Thursday 31 May 2012

Vampires in the Victorian Literature.


As you could see in my presentation, vampires were popular in the 19th century because they worked so well as symbols of the breaking of rules, especially sexual transgressions. You had the cruel parasitic abuse of the nobility in the aristocratic and sick Dracula (preceded by Polidori’s Lord Ruthven), that has somehow remained until today. This portrait of an aristocrat, apparently and morally obligated to be perfect, has a hint of rebellion that I’m sorry to say, is mostly gone now-a-days.
Another popular one was the female vampire, who symbolised not only the feared liberation of women but also the forbidden passion of sapphism. Carmilla was a short story by Sheridan LeFanu, in which Laura narrates her romance with Carmilla, a creature reincarnated through her name (I always wondered what would happen when she run out of different spellings for her name). I really liked this story and I recommend it for its psychological accuracy in portraying Laura’s dilemma, though this is quickly destroyed by the slayer, the first Van Helsing, who appears more as a reactionary figure who destroys the rebel woman rather than the benevolent saviour of the innocent damsel in distress.

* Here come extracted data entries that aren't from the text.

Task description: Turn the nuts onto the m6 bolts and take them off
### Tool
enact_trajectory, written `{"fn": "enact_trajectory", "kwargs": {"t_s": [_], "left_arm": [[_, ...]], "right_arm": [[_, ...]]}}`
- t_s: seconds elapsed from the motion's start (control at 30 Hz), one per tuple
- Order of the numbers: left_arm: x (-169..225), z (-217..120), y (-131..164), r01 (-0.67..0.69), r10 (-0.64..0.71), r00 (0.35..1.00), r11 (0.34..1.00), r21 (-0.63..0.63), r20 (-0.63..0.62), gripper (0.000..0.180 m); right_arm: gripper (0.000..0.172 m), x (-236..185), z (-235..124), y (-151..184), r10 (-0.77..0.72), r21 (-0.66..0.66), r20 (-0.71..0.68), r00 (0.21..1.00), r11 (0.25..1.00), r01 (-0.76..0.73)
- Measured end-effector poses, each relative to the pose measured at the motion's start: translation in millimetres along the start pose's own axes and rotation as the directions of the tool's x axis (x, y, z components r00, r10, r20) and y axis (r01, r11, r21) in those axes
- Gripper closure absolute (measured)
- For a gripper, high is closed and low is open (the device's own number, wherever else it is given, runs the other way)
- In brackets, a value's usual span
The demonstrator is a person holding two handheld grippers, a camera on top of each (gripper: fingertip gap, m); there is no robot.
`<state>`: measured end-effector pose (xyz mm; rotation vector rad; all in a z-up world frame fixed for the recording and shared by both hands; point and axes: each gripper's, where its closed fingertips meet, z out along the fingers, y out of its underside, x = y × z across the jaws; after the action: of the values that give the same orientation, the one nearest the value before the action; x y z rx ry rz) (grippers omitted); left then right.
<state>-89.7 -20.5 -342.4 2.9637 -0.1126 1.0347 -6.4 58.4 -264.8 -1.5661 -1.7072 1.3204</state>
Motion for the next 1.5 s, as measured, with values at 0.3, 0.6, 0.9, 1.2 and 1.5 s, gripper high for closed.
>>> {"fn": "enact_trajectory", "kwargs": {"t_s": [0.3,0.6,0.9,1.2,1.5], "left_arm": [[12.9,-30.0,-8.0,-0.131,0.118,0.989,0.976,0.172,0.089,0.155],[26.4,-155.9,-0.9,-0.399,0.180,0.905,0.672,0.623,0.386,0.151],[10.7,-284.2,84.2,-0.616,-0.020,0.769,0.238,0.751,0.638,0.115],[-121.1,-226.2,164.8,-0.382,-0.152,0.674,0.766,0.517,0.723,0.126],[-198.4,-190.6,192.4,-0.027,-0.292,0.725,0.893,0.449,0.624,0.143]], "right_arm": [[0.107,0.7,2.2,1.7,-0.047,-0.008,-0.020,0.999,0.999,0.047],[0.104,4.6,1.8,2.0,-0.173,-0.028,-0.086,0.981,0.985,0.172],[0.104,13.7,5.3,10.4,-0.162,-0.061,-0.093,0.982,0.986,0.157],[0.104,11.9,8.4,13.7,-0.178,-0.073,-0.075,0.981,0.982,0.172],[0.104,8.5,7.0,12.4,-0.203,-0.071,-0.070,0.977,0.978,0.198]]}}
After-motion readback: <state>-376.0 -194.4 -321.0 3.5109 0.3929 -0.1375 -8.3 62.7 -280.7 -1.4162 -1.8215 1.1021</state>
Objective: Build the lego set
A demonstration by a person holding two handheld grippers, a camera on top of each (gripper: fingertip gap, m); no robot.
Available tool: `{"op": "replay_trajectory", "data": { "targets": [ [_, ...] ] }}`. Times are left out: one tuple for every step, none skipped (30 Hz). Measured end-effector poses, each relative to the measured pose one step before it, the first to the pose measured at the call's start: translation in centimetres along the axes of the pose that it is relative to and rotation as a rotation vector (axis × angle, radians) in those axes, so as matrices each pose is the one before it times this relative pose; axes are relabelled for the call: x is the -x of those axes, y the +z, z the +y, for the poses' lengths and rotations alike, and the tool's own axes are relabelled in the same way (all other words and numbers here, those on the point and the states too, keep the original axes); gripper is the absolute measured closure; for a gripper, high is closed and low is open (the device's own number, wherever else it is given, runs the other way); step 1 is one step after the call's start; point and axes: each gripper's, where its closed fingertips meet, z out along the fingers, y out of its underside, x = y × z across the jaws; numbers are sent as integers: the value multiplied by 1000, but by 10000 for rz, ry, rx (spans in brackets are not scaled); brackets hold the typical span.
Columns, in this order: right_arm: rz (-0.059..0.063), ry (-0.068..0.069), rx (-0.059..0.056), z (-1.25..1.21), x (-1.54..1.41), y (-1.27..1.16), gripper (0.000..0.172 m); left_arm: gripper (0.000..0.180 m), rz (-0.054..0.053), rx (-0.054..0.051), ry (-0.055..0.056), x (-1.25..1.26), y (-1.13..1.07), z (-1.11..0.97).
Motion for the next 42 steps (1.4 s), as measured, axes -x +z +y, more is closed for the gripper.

Perhaps they are one and the same.
Those two archetypes are now-a-days parodied to no end and a real vampire doesn’t exist anymore; they are superheroes with another name, a name that evokes darkness and romance, and subsequently betrays it.

3 comments:

  1. well said - there is a lot tradition of female vampires going back to an aristocrat in Romania who used to bathe in victims' blood - Madame Bathry or something like that.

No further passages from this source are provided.